**TASK REQUIREMENTS**: A line belongs in the answer if it contains "same"; copy every such line from the entries below.

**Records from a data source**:
►
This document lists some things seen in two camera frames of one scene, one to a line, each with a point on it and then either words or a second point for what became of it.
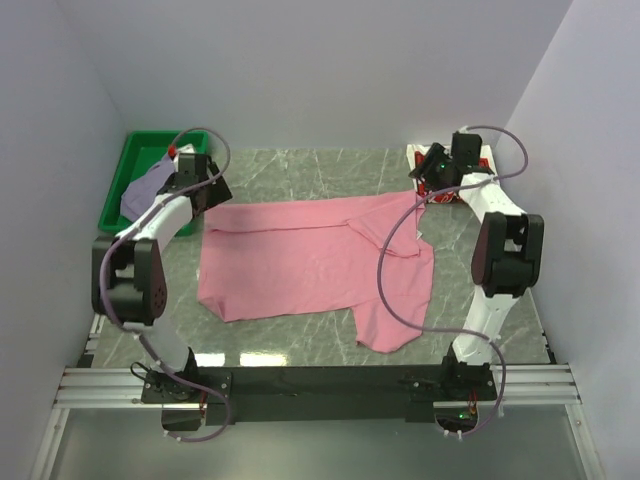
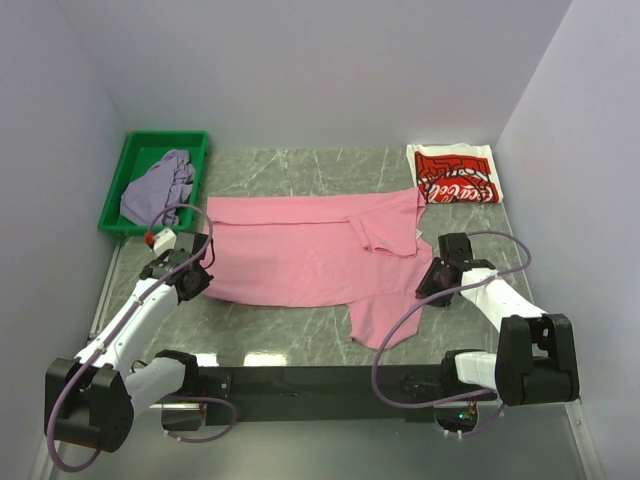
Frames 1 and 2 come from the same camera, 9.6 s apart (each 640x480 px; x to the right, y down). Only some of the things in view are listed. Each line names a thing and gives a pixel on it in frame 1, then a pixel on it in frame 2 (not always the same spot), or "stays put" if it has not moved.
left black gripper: [219, 194] to [205, 278]
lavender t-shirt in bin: [139, 195] stays put
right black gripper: [435, 154] to [425, 287]
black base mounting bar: [195, 396] stays put
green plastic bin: [141, 151] stays put
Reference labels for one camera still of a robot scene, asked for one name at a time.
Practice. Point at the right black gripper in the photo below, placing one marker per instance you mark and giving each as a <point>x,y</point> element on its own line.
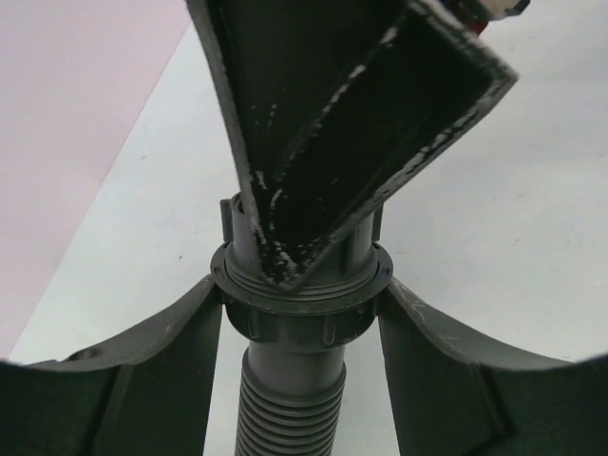
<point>476,14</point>

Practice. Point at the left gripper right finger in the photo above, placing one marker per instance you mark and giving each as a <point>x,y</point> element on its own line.
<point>456,391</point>

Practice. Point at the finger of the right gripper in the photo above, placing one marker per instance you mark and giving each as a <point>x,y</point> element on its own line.
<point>332,106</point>

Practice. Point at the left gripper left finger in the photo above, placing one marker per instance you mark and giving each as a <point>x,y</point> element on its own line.
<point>144,391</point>

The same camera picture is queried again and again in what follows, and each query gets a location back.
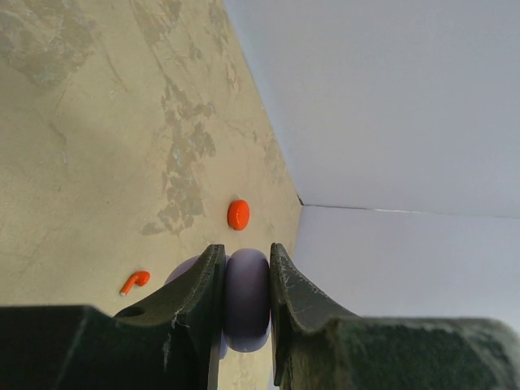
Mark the purple earbud charging case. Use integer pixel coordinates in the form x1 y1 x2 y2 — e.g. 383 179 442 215
163 248 272 361

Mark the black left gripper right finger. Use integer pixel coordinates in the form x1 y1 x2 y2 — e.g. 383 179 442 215
270 243 519 389

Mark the orange round cap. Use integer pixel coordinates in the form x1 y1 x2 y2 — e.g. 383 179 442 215
227 199 250 231

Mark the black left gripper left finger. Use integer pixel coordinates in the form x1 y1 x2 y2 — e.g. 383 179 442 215
1 245 226 389

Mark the orange earbud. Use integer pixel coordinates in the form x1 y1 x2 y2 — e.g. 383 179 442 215
119 271 150 297

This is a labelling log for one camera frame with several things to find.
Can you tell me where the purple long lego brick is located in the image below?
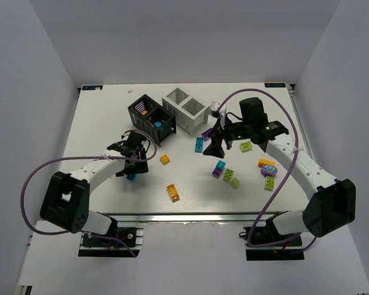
◄
**RESPONSE TO THE TASK**:
Frames 1 and 2 come from the same camera, 9.6 s apart (each 640x480 px; x to the right, y down). Only some of the things in view are listed. Each line names a thing and gives a pixel on it in frame 1, then a pixel on it in frame 2 (not always the same spot), or "stays put" if it has not moved.
The same camera picture is queried again and again in what follows, and each query gets a location back.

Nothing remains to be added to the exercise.